All legislators then state how strongly they agree or disagree with the creation of the 16 special seats. The authors use the estimates from the control group to descriptively characterize baseline beliefs about citizen preferences among legislators and benchmark them against the actual figures from in-country public opinion surveys that are representative both of the country as a whole and of citizens living in conflict-affected areas. They then compare average support for the specific peace agreement provision across legislators in each experimental condition to determine whether the information about public support changed politicians’ own stances on the provision.
Results
The authors first examine politicians’ beliefs about citizen preferences, finding that legislators in Colombia underestimated support for the peace agreement provision related to reserved seats. On average, the politicians surveyed estimated that 38% of Colombians supported the provision, although the true percentage was just over 54%. Similarly, among citizens living in conflict-affected areas, legislators believed that 60% supported the introduction of reserved seats in their areas, which was 8% lower than the true figure.

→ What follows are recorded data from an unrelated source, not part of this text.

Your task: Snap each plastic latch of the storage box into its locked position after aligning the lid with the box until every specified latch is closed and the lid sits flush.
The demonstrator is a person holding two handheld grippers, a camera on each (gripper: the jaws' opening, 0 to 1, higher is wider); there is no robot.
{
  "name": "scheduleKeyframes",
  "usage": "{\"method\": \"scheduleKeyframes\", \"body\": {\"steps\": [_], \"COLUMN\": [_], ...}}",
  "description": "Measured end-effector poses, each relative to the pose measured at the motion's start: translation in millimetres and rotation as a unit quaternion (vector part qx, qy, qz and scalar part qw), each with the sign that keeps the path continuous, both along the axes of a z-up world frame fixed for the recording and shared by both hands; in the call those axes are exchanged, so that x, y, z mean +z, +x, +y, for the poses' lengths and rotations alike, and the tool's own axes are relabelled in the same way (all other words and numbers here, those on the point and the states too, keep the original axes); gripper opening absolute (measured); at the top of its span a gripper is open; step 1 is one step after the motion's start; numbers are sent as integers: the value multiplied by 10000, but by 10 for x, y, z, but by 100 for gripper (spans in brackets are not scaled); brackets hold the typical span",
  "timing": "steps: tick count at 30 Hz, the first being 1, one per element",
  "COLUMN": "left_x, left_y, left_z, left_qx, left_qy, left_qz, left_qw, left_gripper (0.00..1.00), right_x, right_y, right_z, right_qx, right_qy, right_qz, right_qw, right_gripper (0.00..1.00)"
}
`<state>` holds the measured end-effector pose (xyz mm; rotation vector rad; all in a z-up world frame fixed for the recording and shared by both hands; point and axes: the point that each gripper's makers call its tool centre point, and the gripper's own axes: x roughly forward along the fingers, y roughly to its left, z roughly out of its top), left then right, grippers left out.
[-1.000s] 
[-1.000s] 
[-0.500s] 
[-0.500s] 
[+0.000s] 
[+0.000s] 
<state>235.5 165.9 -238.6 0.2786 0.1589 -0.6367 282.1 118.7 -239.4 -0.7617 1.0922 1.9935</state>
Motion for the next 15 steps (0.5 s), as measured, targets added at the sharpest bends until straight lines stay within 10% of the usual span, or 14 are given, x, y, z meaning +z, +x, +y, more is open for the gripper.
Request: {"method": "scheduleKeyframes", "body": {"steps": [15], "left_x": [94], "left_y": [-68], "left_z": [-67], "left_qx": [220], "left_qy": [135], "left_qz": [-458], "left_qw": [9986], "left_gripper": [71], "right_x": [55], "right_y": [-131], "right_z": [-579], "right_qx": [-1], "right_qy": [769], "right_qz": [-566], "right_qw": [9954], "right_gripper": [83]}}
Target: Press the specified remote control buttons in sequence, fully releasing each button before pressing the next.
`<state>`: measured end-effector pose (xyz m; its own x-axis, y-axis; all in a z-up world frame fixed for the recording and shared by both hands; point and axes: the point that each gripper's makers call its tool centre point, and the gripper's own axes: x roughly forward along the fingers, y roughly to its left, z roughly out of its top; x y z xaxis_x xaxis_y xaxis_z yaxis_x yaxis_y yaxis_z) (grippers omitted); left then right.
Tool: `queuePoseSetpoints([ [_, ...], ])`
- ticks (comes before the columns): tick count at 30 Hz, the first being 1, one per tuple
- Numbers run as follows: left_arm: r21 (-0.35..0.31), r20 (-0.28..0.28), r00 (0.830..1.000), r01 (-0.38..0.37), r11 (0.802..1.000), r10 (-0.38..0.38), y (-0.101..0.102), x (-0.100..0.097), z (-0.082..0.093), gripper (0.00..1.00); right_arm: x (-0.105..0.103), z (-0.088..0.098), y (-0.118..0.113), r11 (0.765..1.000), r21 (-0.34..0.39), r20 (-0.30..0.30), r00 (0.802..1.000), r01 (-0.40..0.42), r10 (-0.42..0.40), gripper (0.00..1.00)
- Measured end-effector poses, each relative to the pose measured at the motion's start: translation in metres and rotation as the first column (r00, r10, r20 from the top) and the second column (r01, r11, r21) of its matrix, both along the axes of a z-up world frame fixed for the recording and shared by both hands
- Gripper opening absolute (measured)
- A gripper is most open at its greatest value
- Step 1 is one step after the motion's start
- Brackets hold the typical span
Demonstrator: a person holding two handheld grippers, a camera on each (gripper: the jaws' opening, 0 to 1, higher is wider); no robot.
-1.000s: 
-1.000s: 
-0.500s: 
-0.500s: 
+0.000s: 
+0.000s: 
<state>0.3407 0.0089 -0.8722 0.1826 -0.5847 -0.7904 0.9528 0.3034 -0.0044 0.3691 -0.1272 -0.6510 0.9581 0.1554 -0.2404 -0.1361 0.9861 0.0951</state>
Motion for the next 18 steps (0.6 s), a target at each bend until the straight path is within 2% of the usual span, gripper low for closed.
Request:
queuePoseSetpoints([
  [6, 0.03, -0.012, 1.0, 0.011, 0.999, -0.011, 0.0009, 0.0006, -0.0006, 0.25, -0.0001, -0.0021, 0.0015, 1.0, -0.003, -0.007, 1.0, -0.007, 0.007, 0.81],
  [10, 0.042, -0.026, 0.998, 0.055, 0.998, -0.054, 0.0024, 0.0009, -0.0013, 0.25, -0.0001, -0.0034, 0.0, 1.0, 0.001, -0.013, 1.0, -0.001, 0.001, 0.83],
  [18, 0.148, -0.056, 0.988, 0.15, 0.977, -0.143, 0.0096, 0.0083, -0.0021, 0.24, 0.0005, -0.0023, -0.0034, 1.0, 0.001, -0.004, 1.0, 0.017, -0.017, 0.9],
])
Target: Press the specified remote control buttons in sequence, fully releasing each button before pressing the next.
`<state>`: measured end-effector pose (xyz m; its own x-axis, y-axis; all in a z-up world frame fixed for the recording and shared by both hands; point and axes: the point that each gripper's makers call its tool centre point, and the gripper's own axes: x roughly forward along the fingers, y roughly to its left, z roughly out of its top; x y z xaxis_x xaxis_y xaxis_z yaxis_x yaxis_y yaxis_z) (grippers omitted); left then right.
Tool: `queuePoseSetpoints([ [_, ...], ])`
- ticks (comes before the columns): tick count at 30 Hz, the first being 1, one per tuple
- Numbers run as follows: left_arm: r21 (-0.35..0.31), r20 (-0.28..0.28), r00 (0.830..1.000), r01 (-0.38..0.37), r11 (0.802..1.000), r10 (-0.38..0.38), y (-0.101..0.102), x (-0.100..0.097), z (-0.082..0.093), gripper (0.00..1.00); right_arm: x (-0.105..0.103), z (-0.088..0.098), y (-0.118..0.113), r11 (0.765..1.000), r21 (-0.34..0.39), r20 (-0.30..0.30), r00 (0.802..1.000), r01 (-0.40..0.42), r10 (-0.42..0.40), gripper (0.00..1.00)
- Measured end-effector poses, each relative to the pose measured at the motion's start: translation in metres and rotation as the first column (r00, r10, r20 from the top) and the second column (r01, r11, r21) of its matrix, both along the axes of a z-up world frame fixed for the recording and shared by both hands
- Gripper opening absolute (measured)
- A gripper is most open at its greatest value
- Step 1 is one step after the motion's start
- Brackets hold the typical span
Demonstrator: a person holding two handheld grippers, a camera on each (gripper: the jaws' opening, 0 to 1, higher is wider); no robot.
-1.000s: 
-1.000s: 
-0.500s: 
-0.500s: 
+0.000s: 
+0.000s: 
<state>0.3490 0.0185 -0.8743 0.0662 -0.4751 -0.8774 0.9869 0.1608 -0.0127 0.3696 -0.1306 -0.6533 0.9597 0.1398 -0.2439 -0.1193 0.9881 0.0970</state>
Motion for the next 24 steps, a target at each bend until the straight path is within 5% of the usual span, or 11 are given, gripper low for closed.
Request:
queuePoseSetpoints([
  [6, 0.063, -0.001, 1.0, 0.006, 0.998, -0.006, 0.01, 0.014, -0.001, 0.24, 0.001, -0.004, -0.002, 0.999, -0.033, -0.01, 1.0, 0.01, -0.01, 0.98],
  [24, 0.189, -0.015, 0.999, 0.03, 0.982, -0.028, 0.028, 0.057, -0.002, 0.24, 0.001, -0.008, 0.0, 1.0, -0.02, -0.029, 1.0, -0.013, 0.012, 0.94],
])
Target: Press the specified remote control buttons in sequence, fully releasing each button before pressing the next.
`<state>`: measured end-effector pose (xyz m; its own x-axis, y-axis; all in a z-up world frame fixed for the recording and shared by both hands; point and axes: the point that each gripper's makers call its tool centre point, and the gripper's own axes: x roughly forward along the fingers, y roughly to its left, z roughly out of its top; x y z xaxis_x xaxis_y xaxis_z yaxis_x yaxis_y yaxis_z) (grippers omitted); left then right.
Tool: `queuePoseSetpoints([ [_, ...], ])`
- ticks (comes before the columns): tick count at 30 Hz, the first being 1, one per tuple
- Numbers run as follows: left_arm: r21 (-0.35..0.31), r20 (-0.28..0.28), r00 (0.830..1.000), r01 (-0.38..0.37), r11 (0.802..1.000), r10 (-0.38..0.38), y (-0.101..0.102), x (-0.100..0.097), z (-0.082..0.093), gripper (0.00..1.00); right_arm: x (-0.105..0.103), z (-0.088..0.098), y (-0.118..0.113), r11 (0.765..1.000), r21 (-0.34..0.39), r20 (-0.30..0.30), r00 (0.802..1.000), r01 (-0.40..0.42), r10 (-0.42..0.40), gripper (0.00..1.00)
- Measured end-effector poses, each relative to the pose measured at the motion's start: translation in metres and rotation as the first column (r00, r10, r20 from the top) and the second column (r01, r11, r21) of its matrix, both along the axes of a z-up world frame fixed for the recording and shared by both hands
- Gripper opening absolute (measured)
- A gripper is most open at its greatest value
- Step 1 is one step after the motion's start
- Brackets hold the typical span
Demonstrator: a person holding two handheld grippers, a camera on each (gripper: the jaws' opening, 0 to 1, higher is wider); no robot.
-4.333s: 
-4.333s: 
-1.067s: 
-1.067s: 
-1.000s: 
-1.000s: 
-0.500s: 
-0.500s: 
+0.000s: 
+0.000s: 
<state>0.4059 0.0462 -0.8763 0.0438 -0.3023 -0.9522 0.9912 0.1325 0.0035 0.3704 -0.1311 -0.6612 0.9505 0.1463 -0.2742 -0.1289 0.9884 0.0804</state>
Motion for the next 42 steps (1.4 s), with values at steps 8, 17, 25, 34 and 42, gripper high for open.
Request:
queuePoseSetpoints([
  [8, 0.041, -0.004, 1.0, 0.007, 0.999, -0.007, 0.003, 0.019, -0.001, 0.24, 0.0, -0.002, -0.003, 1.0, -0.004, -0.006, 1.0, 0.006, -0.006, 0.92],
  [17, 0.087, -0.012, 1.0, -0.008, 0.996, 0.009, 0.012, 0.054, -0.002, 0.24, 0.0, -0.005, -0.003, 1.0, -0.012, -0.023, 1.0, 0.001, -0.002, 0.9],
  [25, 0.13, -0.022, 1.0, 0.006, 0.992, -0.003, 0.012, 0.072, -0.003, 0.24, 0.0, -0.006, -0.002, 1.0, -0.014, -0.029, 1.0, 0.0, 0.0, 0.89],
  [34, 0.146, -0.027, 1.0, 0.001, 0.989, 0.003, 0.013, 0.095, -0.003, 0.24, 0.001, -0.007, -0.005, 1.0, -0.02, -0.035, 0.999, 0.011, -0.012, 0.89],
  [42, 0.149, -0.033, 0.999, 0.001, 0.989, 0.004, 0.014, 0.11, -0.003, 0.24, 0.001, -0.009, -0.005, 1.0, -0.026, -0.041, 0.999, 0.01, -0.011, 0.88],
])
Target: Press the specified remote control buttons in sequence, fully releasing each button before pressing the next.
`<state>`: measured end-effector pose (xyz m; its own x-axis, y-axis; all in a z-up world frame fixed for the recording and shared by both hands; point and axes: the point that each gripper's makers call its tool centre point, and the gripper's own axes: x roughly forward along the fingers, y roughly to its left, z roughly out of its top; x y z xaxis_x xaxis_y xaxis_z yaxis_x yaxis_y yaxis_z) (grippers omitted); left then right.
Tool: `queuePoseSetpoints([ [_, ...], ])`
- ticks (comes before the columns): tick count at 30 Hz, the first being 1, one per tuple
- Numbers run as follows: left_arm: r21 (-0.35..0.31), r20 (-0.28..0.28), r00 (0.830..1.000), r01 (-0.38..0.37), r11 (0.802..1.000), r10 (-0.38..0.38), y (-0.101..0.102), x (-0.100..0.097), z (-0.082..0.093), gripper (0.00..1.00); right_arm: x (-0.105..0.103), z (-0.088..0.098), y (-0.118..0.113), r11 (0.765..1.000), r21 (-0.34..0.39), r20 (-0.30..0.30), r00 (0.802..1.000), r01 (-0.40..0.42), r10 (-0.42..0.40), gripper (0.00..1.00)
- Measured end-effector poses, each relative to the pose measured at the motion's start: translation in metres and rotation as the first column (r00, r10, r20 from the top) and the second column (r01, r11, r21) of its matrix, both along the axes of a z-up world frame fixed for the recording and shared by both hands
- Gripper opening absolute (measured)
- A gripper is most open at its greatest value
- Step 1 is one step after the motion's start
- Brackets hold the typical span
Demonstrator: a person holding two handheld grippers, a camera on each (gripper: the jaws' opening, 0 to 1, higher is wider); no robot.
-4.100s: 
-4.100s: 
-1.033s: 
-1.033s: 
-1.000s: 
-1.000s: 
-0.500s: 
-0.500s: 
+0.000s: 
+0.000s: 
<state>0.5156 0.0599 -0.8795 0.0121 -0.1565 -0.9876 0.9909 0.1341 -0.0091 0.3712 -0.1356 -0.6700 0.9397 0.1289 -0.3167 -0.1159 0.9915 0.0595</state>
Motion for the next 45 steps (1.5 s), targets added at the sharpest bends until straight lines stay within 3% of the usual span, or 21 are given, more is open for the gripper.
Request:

These misperceptions are correlated with the positions of legislators’ parties toward the agreement. Legislators from parties that were in favor of the settlement had beliefs about citizen support for the provision that were relatively close to the true level of support. In contrast, members of parties that opposed the peace agreement tended to systematically underestimate support for the provision. Misperceptions were also larger for politicians who did not represent constituents from conflict-affected areas.
Unsurprisingly, legislators’ misperceptions of public attitudes are associated with their own positions toward the peace agreement provision: those who believe citizen support for the policy is lower also report lower support themselves. Can providing information about the true level of support change their positions? The authors find that, on average, their informational intervention describing public support for the provision did not cause legislators to meaningfully update their positions on this policy. There is suggestive evidence that those legislators who belonged to parties that supported the peace agreement increased their support for the provision after the treatment, but this finding is subject to statistical uncertainty.
Lessons
This study offers lessons for policymakers working on both conflict resolution and citizen accountability more broadly. First, the results here suggest that while citizens’ attitudes may play important roles in the implementation of peace agreements, their influence does not appear to operate by changing legislators’ positions on specific provisions that need to be passed into legislation. Second, the null results of the authors’ experimental intervention stand in contrast to previous research illustrating how factual information about citizen preferences can shape politicians’ own policy positions. One explanation for this finding is that on policies stemming specifically from peace agreements, legislators may not have incentives to learn about or respond to citizen concerns in the ways that have been identified in prior research.